Comme l’a montré l’actuaire Jacques Algarron dans une série d’études publiées par Sauvegarde Retraites, le taux de rendement a baissé dans les régimes des salariés du secteur privé, au moins depuis 1993. Selon Jean-Paul Delevoye, le taux rendement du futur système universel de retraite (rapport entre les sommes cotisées et celles perçues à la retraite) serait établi au départ à 5,5 %. Le haut-commissaire précise toutefois que « le rendement définitif ne pourra être acté qu’en 2024 en fonction des hypothèses économiques qui prévaudront alors. » Une fois encore, il ne s’agit donc que d’un effet d’annonce. Le haut-commissaire assure en outre qu’« en tout état de cause, la valeur du point ne pourra pas baisser. » L’expérience montre ce qu’il faut penser de ce type de promesses.

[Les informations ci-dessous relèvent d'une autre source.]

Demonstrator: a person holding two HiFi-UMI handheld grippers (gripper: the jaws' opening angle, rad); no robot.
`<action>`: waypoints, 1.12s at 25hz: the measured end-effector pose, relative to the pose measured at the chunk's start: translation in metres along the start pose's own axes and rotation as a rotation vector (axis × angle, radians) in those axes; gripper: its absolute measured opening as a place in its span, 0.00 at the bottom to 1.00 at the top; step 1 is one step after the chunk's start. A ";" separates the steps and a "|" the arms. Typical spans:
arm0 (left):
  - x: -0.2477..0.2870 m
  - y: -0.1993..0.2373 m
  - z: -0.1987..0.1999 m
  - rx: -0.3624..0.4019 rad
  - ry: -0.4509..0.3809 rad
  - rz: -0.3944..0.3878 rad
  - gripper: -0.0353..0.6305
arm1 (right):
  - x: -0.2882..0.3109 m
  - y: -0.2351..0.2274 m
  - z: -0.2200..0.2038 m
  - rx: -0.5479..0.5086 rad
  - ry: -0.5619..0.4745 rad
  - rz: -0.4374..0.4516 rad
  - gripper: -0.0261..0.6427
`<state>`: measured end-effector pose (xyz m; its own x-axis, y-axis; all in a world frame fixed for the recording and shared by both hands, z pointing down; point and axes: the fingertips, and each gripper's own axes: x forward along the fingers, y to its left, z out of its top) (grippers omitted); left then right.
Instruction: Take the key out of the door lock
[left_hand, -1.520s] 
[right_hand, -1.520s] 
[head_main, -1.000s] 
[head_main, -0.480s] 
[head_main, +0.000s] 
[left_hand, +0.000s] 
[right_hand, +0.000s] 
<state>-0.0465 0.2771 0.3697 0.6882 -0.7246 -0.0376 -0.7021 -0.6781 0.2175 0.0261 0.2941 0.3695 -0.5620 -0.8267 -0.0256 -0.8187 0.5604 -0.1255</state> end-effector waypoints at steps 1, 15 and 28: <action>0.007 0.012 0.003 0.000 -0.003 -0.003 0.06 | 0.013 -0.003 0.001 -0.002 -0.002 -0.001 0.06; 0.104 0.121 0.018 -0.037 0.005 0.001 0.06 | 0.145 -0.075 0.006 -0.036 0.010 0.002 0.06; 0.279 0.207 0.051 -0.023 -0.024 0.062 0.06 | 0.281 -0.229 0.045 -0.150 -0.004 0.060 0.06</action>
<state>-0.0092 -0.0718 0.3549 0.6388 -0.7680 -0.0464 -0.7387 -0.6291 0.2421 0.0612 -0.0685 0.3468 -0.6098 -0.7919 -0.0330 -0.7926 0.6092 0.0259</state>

  • Septième loup : Jean-Paul Delevoye veut instaurer une règle d’or pour empêcher les déficits ; mais elle s’étalerait sur des périodes de 5 ou 10 ans !

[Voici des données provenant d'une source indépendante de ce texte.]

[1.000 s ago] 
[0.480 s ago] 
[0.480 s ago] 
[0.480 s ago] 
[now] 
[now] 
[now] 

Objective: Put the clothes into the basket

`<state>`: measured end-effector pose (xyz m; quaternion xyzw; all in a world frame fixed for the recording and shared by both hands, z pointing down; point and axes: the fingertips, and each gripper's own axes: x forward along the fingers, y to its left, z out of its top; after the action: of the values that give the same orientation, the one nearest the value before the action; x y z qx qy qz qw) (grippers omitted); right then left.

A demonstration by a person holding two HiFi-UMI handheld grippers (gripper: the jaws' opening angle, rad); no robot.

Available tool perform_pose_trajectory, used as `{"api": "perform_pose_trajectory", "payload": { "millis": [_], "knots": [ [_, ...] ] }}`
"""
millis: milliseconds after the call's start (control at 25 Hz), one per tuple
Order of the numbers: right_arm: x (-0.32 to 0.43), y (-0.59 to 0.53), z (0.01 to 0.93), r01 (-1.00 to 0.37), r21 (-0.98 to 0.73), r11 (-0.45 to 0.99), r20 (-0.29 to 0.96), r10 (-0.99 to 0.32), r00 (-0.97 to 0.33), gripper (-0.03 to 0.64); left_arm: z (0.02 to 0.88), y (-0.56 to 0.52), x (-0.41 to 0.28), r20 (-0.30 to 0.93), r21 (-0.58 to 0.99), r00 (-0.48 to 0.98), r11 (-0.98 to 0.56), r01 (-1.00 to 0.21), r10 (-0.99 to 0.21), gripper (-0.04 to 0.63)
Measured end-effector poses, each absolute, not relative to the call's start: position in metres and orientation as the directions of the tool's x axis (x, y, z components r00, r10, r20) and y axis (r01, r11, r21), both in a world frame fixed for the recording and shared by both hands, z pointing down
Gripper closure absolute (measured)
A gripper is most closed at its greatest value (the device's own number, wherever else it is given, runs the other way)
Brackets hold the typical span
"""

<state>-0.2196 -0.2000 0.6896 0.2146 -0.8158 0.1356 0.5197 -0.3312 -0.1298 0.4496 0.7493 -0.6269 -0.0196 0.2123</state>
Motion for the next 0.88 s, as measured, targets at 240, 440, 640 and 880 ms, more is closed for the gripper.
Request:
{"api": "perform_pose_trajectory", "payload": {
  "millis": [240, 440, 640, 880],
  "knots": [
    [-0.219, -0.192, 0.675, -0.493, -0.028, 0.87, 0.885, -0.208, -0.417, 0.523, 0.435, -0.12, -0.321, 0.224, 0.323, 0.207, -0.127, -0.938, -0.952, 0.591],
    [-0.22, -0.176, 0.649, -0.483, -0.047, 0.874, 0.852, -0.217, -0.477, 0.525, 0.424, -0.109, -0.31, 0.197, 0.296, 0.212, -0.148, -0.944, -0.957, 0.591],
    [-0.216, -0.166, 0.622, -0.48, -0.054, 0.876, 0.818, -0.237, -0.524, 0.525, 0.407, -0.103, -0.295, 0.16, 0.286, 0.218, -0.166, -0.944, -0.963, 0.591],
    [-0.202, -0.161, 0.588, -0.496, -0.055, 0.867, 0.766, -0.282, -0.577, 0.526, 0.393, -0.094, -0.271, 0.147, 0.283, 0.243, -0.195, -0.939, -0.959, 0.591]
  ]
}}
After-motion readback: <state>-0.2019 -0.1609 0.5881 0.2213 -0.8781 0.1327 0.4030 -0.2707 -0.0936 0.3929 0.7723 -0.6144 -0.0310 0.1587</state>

Le projet de Jean-Paul Delevoye préconise d’instaurer une Règle d’or destinée à empêcher les déficits successifs et à « garantir la pérennité de la trajectoire financière du système de retraite ». Voilà longtemps que Sauvegarde Retraites l’appelle de ses vœux. Mais le haut-commissaire en relativise tout de suite la portée : l’équilibre financier ne serait pas vérifié chaque année, la règle d’or serait pluriannuelle et devrait garantir « un solde positif ou nul par période de 5 années », ou, à défaut, « sur une période glissante de 5 ans ». Ainsi, « le déficit restant à la fin de la période quinquennale [serait] repris pour apurement par la trajectoire pluriannuelle suivante. » Les déficits pourraient donc s’étaler sur 10 ans avant que la règle d’or ne s’applique !

  • Huitième loup : les citoyens pourraient être associés à la gouvernance du système mais sans avoir de pouvoir de décision, ni de compétences réelles.

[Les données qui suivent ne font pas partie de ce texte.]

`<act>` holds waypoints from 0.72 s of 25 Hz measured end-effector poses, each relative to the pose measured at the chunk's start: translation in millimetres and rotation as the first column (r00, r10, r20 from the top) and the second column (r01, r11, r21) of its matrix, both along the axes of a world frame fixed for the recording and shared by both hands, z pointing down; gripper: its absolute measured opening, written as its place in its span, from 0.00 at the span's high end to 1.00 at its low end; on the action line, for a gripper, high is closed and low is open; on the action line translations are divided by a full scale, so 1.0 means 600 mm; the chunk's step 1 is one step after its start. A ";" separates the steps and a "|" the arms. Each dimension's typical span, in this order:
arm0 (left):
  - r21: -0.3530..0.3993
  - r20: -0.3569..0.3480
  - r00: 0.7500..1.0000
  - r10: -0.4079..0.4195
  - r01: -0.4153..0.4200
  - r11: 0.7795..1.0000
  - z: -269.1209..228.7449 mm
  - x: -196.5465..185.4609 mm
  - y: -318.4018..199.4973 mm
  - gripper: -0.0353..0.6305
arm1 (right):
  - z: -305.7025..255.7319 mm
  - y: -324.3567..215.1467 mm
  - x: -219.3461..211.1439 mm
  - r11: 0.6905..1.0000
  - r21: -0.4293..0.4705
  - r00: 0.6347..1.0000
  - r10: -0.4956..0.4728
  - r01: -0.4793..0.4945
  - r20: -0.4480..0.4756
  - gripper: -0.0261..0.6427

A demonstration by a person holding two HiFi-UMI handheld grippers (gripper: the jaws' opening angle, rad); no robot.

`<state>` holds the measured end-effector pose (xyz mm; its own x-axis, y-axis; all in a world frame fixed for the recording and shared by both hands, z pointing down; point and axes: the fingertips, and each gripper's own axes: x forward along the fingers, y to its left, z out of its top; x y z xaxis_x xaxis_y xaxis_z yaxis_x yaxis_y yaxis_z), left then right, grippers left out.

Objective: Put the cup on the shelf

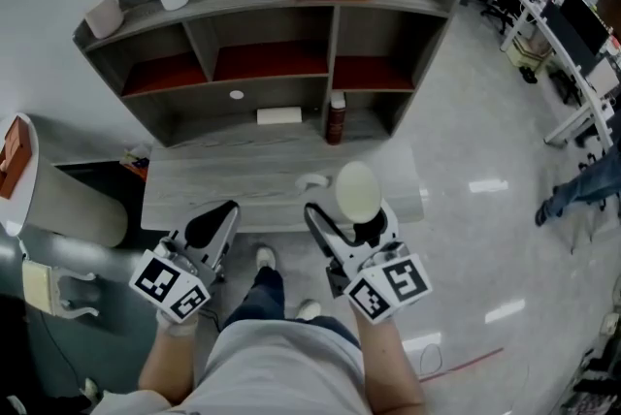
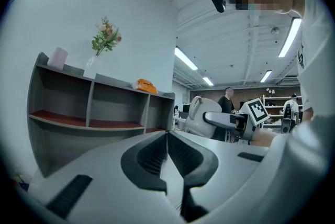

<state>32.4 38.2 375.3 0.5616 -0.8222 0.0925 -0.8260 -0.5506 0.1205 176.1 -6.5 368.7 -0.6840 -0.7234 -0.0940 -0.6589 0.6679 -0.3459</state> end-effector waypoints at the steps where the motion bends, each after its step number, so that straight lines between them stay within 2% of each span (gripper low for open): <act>1: -0.001 -0.003 1.000 0.000 0.000 1.000 0.001 -0.006 -0.013 0.91 | 0.002 -0.013 -0.005 1.000 -0.003 1.000 0.000 0.000 -0.004 0.37; 6: -0.005 -0.017 1.000 0.006 -0.006 1.000 0.001 -0.040 -0.090 0.91 | 0.007 -0.088 -0.041 1.000 -0.012 1.000 0.006 -0.006 -0.030 0.37; 18: -0.008 -0.015 0.997 0.077 -0.077 0.997 -0.002 -0.140 -0.249 0.91 | 0.026 -0.269 -0.152 0.997 -0.030 0.993 0.073 -0.076 -0.091 0.37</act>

Sauvegarde Retraites demande depuis longtemps que les citoyens soient associés à la gouvernance du système, qui ne doit plus être piloté par les syndicalistes du public. Mais Jean-Paul Delevoye envisage de monter une effarante usine à gaz, via la création d’une Caisse nationale de retraite universelle, établissement public au Conseil d’administration duquel les syndicats (dont les adhérents appartiennent très majoritairement à la fonction publique) seraient censés représenter l’ensemble des salariés. Quant à l’association des citoyens à la gouvernance, elle se cantonnerait à l’instauration d’une « Assemblée générale » et d’un « Conseil citoyen des retraites », qui remettraient respectivement un « avis » chaque année. On voit que Jean-Paul Delevoye a présidé le Conseil économique, social et environnemental : il sait comment créer des « machins » inutiles…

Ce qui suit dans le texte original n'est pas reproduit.